I'm well and truly intrigued by the butterfly effect: If the financial recession means less customers in the shops, thus less money for businesses to pay their employess with, and therefore less hours for me to work in the week - then so be it that I otherwise fill my time with baking and drawing! I'm not complaining.

The other day was my second attempt at making cheesecake cupcakes which, in my humble opinion, combines two of the greatest concepts in the world of baking. In both endevours I took my recipes from the amazing book '500 Cupcakes'. My first ever batch, all that time ago, worked out quite well. They were made in the Texas muffin tins (which make 6 large muffins) and simply had blueberries arranged on top. I thought I would be a little more adventurous with my second batch the other day, and go for a low-fat variety that had blueberries throughout the filling, as well as trying to make some sort of crumble to sprinkle over the top.
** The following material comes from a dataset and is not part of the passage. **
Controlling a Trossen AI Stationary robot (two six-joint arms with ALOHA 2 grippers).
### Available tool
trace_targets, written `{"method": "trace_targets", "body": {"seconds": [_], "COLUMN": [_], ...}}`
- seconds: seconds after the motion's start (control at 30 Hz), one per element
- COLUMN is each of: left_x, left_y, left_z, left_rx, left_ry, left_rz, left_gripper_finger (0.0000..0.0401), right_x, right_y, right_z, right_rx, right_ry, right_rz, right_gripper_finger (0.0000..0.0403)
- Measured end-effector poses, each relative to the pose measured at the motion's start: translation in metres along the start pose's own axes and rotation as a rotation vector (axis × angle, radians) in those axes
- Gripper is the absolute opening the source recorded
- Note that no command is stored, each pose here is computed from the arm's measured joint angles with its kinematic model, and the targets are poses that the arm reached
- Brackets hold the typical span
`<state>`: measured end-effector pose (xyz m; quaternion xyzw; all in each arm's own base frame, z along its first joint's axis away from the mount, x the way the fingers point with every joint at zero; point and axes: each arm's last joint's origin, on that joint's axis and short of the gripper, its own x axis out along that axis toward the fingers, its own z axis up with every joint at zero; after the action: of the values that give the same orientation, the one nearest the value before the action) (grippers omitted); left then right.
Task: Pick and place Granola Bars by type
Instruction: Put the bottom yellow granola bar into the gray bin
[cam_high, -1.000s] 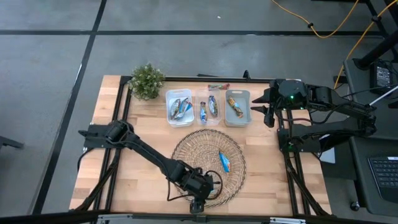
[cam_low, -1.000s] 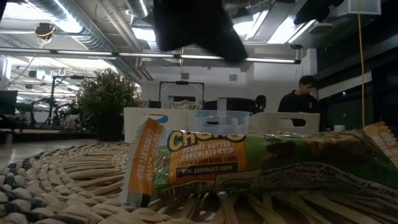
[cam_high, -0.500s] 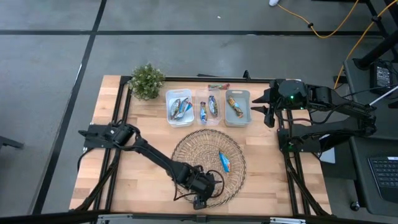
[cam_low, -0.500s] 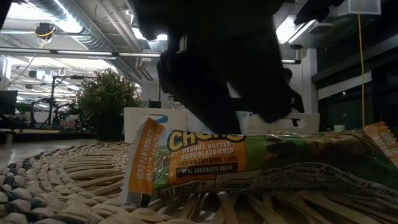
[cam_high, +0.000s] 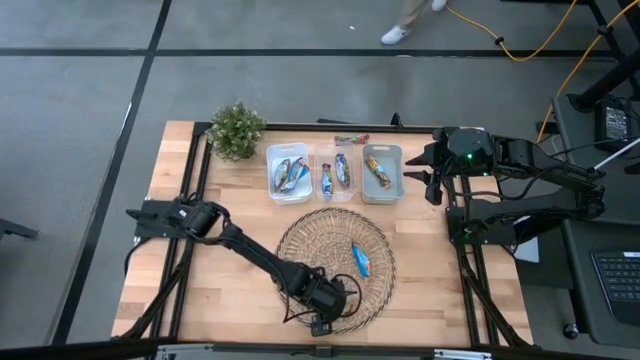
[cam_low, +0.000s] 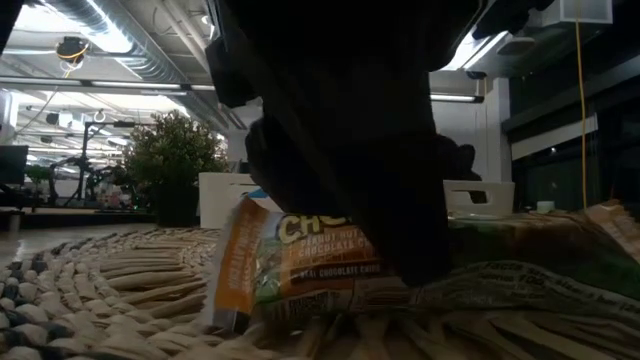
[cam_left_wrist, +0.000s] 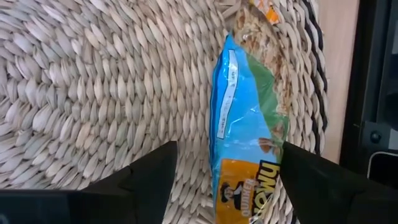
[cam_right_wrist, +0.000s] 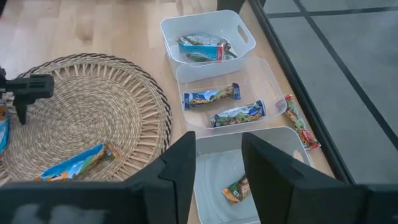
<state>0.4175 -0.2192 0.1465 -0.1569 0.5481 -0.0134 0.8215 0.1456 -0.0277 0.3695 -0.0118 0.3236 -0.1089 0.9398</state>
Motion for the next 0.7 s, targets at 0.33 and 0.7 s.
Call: {"method": "trace_targets", "body": {"seconds": [0.33, 0.7], "left_x": [0.0015, -0.0045], "left_y": [0.0017, -0.0007], "left_z": [-0.0005, -0.0006], "left_rx": [-0.062, -0.095], "left_ry": [0.002, 0.067], "left_rz": [0.015, -0.032], "left_gripper_finger": [0.0174, 0.0029], "right_x": [0.0, 0.0], "right_y": [0.0, 0.0], "right_z": [0.0, 0.0001], "right_rx": [0.001, 0.001], "right_ry": [0.0, -0.001], "right_rz": [0.0, 0.0], "right_gripper_finger": [0.0133, 0.0133]}}
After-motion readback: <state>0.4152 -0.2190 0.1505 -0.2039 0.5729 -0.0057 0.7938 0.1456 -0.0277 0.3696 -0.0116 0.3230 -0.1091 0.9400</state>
And yet I still don't feel like I've perfected the art of little cheesecakes! I'm thinking that it's not really worth the money spent on large amounts of ricotta to make the low fat variety - as they are a little plain, and the margarine used in the base makes them slightly too moist. While both versions are definitely decadent, they seem to lack a little something. A little something I must find.

It's possible that I've found the answer.
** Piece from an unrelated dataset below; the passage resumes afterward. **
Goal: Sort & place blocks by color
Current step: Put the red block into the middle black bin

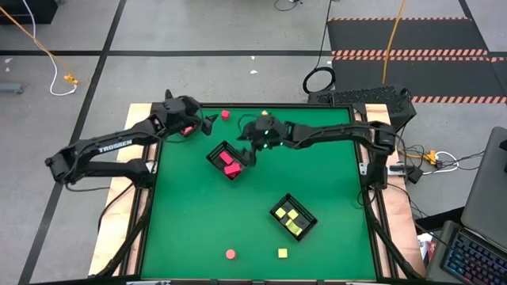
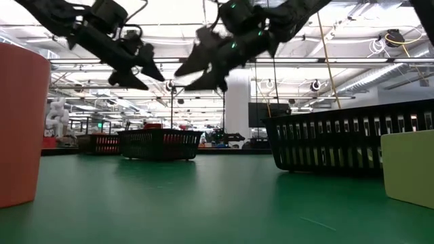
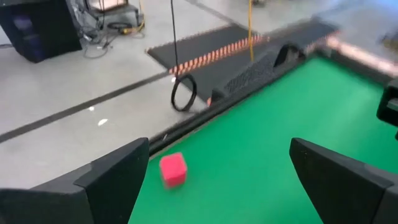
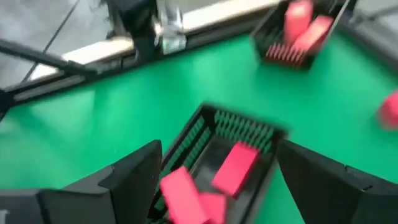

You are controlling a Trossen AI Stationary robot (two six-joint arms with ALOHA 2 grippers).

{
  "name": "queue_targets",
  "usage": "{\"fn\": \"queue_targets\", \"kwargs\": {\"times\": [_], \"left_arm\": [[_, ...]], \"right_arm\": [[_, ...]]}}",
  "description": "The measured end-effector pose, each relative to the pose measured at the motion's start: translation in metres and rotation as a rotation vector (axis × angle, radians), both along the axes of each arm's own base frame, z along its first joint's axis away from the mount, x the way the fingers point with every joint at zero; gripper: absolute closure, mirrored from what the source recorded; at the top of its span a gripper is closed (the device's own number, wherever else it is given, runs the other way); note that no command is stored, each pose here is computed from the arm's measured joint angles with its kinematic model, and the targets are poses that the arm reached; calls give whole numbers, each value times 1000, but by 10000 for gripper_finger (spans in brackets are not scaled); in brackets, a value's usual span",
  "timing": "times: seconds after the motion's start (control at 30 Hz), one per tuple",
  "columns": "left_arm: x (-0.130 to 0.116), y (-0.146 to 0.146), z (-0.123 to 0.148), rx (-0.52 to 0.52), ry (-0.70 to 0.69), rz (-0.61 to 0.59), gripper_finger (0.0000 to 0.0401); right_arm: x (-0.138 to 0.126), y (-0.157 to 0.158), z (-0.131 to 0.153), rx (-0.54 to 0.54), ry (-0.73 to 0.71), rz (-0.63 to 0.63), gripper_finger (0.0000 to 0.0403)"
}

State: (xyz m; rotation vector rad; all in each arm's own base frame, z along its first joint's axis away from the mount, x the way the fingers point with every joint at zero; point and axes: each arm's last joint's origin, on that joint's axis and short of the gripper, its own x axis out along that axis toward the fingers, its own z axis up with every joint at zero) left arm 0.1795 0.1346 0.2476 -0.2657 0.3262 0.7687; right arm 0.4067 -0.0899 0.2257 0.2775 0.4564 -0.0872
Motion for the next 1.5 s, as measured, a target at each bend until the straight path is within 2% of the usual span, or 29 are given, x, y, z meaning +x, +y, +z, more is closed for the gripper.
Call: {"fn": "queue_targets", "kwargs": {"times": [0.07,0.2,0.37,0.6,0.73,0.87,1.1,1.27,1.5], "left_arm": [[10,7,-2,-18,-24,12,11],[32,26,1,-76,24,50,11],[62,53,1,-196,220,62,11],[86,89,-21,-350,386,122,11],[101,105,-38,-382,421,134,11],[108,110,-62,-430,491,137,11],[112,118,-89,-445,555,192,11],[111,121,-90,-382,589,256,11],[114,120,-92,-372,590,252,11]], "right_arm": [[-9,-7,19,-33,-40,-13,97],[-33,-18,60,-89,-110,-40,101],[-62,-20,92,-149,-126,-51,101],[-97,-16,74,-258,-164,-185,101],[-123,-18,73,-324,-257,-326,101],[-148,-17,68,-344,-328,-365,101],[-176,-16,62,-365,-390,-405,101],[-180,-14,58,-362,-386,-407,101],[-180,-13,57,-333,-390,-409,101]]}}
How sweet are these little raspberry cheesecakes? These come from the amazing book 'Little Cakes from the Whimsical Bakehouse' by Kaye Hansen & Liv Hansen, which is packed full of the most adventurous cupcake creations I have ever seen! Not to mention some fantastic tips. At first glance, you could be sure that you heard that little cupcake whisper "I love you"...
All too perfect for Valentines Day!

Aside from some rather pleasing aesthetics, the recipe - though in American conversions - looks promising. Unlike previous occassions, there is no ricotta (only cream-cheesey goodness/evilness), no icing sugar (just your average castor sugar), the use of flour (which I found unusual), as well and using the zest and juice of lemons. Lemon cheesecake is truly awesome, and this addition to the recipe would save me from listening to my mother's complaints that my cheesecakes need a flavour through them; "something like lemon".

And doesn't that raspberry sauce look divine? How to make that sauce:

In a food processor, combine and mix until pureed:
  • 1 six-ounce container fresh raspberries, gentle washed and picked over
  • 1 to 2 tablespoons sugar
  • 1 tablespoon fresh lemon juice or Framboise liqueur

Strain into a bowl to remove the seeds. Set aside.
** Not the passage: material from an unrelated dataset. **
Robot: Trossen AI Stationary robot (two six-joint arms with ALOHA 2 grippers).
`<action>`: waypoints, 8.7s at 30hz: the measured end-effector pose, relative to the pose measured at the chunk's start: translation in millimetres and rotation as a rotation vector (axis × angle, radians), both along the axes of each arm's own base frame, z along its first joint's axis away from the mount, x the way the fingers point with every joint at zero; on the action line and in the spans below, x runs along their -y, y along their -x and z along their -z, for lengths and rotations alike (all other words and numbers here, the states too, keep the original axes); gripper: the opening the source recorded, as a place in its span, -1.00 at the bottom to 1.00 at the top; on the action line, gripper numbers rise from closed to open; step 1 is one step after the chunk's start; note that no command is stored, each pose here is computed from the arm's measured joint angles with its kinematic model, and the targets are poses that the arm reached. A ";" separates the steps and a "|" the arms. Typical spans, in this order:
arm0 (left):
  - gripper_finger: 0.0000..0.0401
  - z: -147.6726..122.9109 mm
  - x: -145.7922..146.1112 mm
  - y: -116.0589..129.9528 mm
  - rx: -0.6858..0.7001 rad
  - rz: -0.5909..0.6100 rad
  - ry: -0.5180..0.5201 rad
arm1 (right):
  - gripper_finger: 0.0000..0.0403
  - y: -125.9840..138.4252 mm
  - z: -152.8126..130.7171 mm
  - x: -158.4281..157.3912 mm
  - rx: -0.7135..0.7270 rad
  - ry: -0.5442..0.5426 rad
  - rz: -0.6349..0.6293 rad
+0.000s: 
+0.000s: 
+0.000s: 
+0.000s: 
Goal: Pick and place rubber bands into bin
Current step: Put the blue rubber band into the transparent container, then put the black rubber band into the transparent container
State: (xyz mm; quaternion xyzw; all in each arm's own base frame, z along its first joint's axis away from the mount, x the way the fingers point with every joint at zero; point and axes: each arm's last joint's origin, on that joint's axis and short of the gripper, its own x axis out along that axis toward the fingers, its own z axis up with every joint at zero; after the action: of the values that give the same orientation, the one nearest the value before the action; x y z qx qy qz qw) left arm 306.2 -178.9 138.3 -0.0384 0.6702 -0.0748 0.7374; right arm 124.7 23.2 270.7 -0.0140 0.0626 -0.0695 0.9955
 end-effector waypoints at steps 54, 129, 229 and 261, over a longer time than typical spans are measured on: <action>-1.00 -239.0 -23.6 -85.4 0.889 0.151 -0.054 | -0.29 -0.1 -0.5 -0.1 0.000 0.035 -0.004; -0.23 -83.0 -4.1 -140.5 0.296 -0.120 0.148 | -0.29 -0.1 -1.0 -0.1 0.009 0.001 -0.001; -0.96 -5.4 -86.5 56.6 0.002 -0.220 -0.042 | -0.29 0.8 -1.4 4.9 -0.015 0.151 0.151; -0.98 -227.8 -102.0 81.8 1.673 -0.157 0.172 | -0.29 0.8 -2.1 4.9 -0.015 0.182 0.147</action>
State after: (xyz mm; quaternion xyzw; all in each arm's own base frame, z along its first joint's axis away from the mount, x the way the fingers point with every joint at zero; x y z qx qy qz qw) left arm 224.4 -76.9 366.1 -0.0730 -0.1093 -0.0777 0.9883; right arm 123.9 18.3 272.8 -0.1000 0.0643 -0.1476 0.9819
Store in the refrigerator in an airtight container.

Meanwhile, I've seen heart shaped pans in Kmart for just over $8.00 for a pack of 4, or individual pans that have more shape (and possibly a longer lifespan) for $12.00 each at a specialty homewares store.

No matter what, such a sweet idea is bound to impress! So if you're a firm believer in reaching a person's heart through food, you can't go wrong with appropriately-shaped cheesecake.

1 comment:

Hannah Lewis said...

two of my favourite things in one. cannot go wrong. mum made chocolate/cheesecake muffins once. have to get that recipe methinks.